━━ DATA ━━

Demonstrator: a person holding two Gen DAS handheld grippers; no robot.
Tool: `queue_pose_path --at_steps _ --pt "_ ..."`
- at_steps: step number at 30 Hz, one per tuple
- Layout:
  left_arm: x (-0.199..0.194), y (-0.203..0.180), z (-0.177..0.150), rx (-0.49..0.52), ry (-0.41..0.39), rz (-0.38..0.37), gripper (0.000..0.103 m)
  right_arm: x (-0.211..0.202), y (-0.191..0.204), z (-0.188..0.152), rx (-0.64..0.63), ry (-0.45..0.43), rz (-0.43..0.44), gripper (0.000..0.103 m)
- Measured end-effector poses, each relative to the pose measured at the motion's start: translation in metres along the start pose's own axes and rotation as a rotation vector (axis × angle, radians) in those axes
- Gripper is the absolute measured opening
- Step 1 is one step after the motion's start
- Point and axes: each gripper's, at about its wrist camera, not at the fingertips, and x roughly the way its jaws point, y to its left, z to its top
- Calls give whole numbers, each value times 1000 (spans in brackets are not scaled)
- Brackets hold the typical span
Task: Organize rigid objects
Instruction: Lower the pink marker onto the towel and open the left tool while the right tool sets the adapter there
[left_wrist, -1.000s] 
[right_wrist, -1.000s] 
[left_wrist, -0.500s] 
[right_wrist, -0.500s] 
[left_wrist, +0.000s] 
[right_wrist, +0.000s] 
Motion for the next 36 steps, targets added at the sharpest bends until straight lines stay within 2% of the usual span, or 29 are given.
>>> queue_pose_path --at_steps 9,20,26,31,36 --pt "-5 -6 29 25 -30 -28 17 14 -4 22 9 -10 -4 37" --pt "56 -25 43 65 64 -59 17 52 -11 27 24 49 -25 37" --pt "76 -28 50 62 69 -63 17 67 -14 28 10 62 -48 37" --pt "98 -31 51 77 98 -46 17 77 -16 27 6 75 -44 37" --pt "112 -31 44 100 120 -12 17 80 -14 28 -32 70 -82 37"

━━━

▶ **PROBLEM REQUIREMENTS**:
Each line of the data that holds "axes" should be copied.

▶ **ANSWER TO THIS TASK**:
- Measured end-effector poses, each relative to the pose measured at the motion's start: translation in metres along the start pose's own axes and rotation as a rotation vector (axis × angle, radians) in those axes
- Point and axes: each gripper's, at about its wrist camera, not at the fingertips, and x roughly the way its jaws point, y to its left, z to its top

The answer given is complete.